Vestby, though, argues that, “Audiences here are actually a lot more curious and adventurous than we give them credit for. I think most people are tired of seeing the same s**t over and over again.”

Distribution is increasingly more difficult to secure, regardless of whether you’re an independent filmmaker cutting your teeth or a tested auteur who can rake it in at the box office while still making art that has something to say. Look no further than the mishandling of Spike Lee’s latest film Highest 2 Lowest, which only has a two-week theatrical release before being dumped onto AppleTV. And this is a film starring Denzel Washington. Bleeding Edge provides variety, opportunity and community in the streaming era.
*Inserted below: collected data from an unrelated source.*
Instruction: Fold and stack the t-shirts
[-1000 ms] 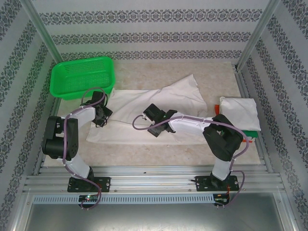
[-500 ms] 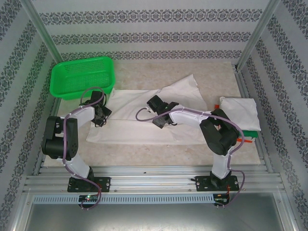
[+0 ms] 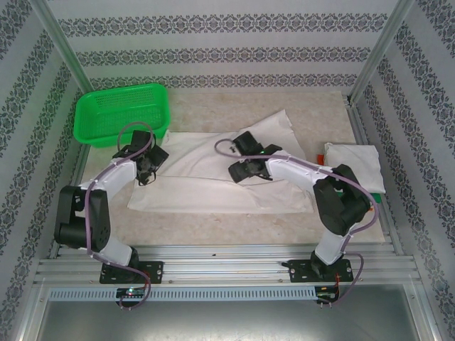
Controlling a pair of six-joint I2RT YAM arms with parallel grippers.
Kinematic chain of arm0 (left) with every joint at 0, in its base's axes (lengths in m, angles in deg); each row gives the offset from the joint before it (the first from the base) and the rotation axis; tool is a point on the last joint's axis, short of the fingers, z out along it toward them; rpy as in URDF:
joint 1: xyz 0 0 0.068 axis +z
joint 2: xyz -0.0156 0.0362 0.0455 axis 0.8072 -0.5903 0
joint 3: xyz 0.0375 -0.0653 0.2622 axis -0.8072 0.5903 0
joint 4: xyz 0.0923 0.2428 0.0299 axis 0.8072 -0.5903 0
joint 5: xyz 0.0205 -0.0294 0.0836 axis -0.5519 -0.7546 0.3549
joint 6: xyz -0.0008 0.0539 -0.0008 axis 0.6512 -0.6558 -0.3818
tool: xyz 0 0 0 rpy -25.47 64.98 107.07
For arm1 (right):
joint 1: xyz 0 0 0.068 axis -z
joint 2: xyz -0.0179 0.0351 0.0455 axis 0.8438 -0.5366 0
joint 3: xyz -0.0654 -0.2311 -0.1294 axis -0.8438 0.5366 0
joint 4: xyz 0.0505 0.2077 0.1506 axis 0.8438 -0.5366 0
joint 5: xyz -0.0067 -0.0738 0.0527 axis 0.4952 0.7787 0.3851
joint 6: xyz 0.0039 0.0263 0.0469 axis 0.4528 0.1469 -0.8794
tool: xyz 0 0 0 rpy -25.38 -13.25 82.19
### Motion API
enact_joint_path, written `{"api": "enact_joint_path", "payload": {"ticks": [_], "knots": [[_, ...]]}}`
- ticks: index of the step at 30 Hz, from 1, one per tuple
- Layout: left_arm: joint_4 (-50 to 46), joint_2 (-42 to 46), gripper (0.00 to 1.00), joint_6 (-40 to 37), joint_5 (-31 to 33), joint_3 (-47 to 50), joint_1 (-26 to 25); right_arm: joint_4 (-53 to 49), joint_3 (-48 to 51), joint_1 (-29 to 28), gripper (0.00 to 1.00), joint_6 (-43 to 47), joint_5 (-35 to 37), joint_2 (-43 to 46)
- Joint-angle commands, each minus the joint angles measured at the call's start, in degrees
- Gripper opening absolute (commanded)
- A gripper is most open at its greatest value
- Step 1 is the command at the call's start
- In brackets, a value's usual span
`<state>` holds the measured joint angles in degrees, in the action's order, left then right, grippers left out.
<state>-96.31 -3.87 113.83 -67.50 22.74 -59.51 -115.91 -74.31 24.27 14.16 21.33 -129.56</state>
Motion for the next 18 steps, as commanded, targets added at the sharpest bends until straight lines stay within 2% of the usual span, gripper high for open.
{"api": "enact_joint_path", "payload": {"ticks": [1,6,11,18], "knots": [[0.1,-0.1,0.90,-3.2,-2.1,1.7,-2.2,-2.4,4.6,4.3,0.78,-18.0,-11.4,1.1],[3.6,-0.8,0.90,-1.0,-6.0,7.4,-2.8,-2.6,10.6,8.2,0.76,-21.2,-10.7,4.4],[2.0,2.5,0.90,-1.2,-6.7,14.2,-3.0,-4.5,17.7,11.8,0.75,-21.8,-12.8,9.1],[-2.3,11.5,0.90,1.8,-6.9,22.9,-4.4,-6.3,24.9,11.7,0.76,-23.4,-11.9,12.3]]}}
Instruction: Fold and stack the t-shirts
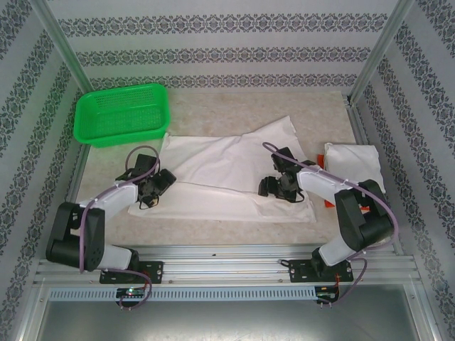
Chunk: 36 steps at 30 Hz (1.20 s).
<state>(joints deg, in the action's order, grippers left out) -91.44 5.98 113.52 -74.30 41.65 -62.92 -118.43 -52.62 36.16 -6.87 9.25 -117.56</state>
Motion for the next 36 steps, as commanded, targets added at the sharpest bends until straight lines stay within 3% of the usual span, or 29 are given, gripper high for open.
{"api": "enact_joint_path", "payload": {"ticks": [1,7,14,22,28,36], "knots": [[-8.1,2.7,0.90,2.7,0.2,4.9,-1.3,-3.5,3.8,-0.2,0.76,-2.7,0.2,0.8],[-12.9,9.2,0.90,5.8,0.1,7.9,-3.3,-3.8,2.6,-1.0,0.76,-2.0,-0.3,3.7],[-18.6,13.1,0.90,3.7,4.7,0.5,-4.1,-3.9,-2.4,-1.0,0.76,1.2,-0.2,7.5],[-11.8,-3.8,0.89,-1.5,8.3,-16.1,-0.4,2.5,-13.1,-1.0,0.75,2.0,-2.2,0.8],[-8.0,-20.0,0.75,-3.1,9.1,-29.9,2.5,6.5,-23.4,0.0,0.75,1.2,-2.3,-12.1],[-10.3,-33.7,0.75,-4.8,11.0,-43.0,5.1,2.6,-36.6,4.0,0.75,-0.6,-2.7,-28.4]]}}
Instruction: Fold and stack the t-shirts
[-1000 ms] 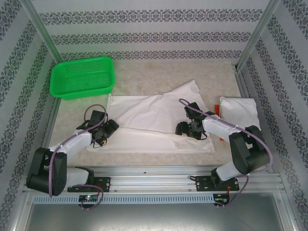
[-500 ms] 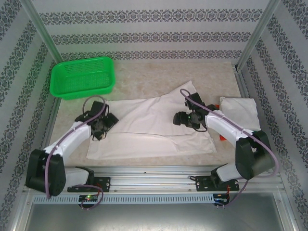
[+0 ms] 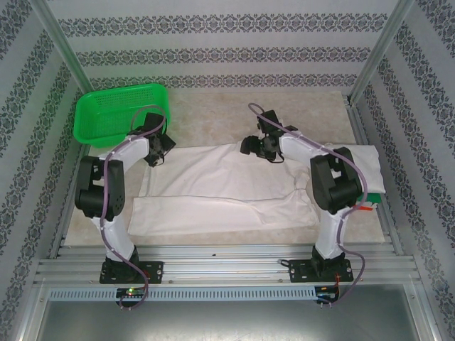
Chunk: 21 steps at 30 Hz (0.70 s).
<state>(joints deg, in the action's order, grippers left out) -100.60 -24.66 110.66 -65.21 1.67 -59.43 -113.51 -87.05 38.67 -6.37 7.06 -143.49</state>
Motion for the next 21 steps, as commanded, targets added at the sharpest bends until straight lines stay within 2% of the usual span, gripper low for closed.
{"api": "enact_joint_path", "payload": {"ticks": [1,7,13,21], "knots": [[-1.8,-4.4,0.75,-1.9,1.9,-4.0,2.1,-2.4,-2.2,2.2,0.75,-1.1,-0.4,-3.3],[-0.1,-4.2,0.77,-2.8,0.2,-3.5,2.9,-4.5,-1.0,6.0,0.75,-1.1,3.9,-5.0],[1.8,-0.6,0.83,-3.3,-2.3,-1.1,2.7,-4.4,-1.1,7.3,0.74,-2.8,2.4,-5.7],[2.2,3.3,0.79,-1.6,-1.9,0.8,1.3,-4.0,2.5,7.2,0.73,-3.1,5.8,-0.2]]}}
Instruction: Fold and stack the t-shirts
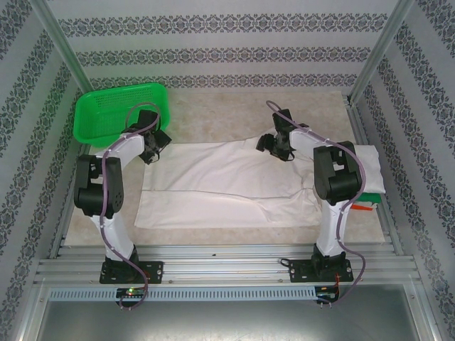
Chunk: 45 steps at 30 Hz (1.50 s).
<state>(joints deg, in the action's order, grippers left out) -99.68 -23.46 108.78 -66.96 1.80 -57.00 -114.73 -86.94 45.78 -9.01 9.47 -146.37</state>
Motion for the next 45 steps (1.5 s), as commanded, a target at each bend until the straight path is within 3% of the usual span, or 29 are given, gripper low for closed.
{"api": "enact_joint_path", "payload": {"ticks": [1,8,13,21,27,34,42,45], "knots": [[1.2,2.5,0.79,0.4,0.2,0.6,-1.7,-1.2,3.4,0.0,0.73,0.7,2.6,4.4],[1.9,3.6,0.79,1.0,2.4,0.4,-3.0,-0.8,-0.1,-5.6,0.75,6.8,-5.7,5.7],[0.6,2.6,0.77,0.1,6.6,-0.9,-2.3,-1.1,-4.1,-10.7,0.76,7.3,-6.2,2.9],[0.7,1.1,0.73,0.0,6.4,-2.5,-1.7,0.7,-6.6,-12.3,0.76,6.2,-11.3,-1.1],[1.4,1.4,0.70,1.8,5.5,-0.6,-2.6,-5.3,-7.9,-11.3,0.76,2.5,-9.9,-4.8],[1.6,0.0,0.69,2.6,5.3,-1.5,-5.0,-5.1,2.1,-6.4,0.75,0.1,-5.7,-0.9],[-0.4,-5.1,0.67,2.4,5.1,-8.6,-8.2,-3.8,3.8,-3.3,0.74,3.4,-8.5,2.9],[-4.8,-8.5,0.64,2.6,8.0,-14.4,-10.4,-2.5,4.3,-3.6,0.74,4.8,-9.8,5.6]]}}
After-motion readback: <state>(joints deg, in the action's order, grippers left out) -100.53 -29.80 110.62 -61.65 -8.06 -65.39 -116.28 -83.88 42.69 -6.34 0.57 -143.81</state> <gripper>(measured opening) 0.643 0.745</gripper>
Looking past this weekend’s festival, Bleeding Edge (in partnership with Sleaze Factory, the series curated by programmer Weird Alice) is hosting the Toronto premiere of Louise Weard’s Castration Movie: Part I, an acclaimed film follows a trans sex worker living in Vancouver, on Aug. 29. (“It’s f**king amazing,” Vestby says.) Later, on Sept. 24, they’re screening Room Temperature, Dennis Cooper’s latest, co-directed with artist Zac Farley, centering on a family who turns their home into a haunted house, only for their own personal foibles to take over. With these types of screenings, carefully curated and original, Vestby and Jones have become trusted members of Toronto’s film community.

“Community is really important because I think people do want to support their friends and they do want to support new artists,” Vestby says. Here, though, support extends past just showing up for screenings for people you know in real life, or attending parties with other Letterboxd power users. Filmmakers use Bleeding Edge gatherings not to size up rivals, but instead to find collaborators. If you read the credits of the films made by local directors screened by the collective, you’ll notice a lot of overlap; the Venn diagram of names looks more like a circle than the Ontario Science Centre logo.

A common theme I find among artists in Toronto is the imbalance between affordability and creative pursuits.

“I remember being in the sauna room at the gym and hearing some middle-aged guy talk about how in the 80s, he lived in a Little Portugal apartment with 10 other struggling artists, and he’s like ‘We were able to live there for 20 years.’” Vestby doubts you could do the same thing in Toronto now. (I personally do not know a single creative person living in this city who isn’t working multiple jobs.) Before Vestby began freelancing in film, he was working in insurance (“I think I had quiet quit for two straight years, basically.”). Jones was a journalist before he learned to code six years ago; he works in web development while also filmmaking (one of Jones’s shorts was in the first Bleeding Edge screening back at The Pilot). 

“It’s not fun trying to make a living while following your passions, which is why I ended up in software,” Jones says. “We don’t make a lot of money doing the Bleeding stuff.” 

Near the end of our conversation, I ask Vestby and Jones what changes to the industry would be helpful to filmmakers and programmers like themselves. Some of these issues are too structural and pervasive to be isolated into a simple problem-solution dichotomy.

“Ethan and I are both old enough to remember when the media landscape in Toronto was a lot different. There were a whole bunch of websites that covered local arts and culture stuff.” Jones says. “All the alt-weeklies are gone. The Torontoist isn’t there anymore. That stuff has been replaced by Six Buzz and Narcity, which are not places that are going to cover Bleeding Edge. It is kind of tough to figure out where to go to sort of get the word out there.”

“The financial incentives when you have a website is just to make the product cheaper, make it more broad-ranging to appeal to more people, and it’s a race to the bottom.” Jones says. “It’s kind of hard to stand out unless you’re willing to just forego an expectation of growth or increased profitability, which is not how businesses usually work, unfortunately.”

Vestby, on the other hand, has a good recommendation. “We need to encourage more rich people to have good taste. Maybe it’s a lost cause for older rich people, but their kids. From five on, show them Goddard.” 

“We need these private school kids.” Jones quips. “Instead of telling them just to come to the shows, also tell them to finance the movies.”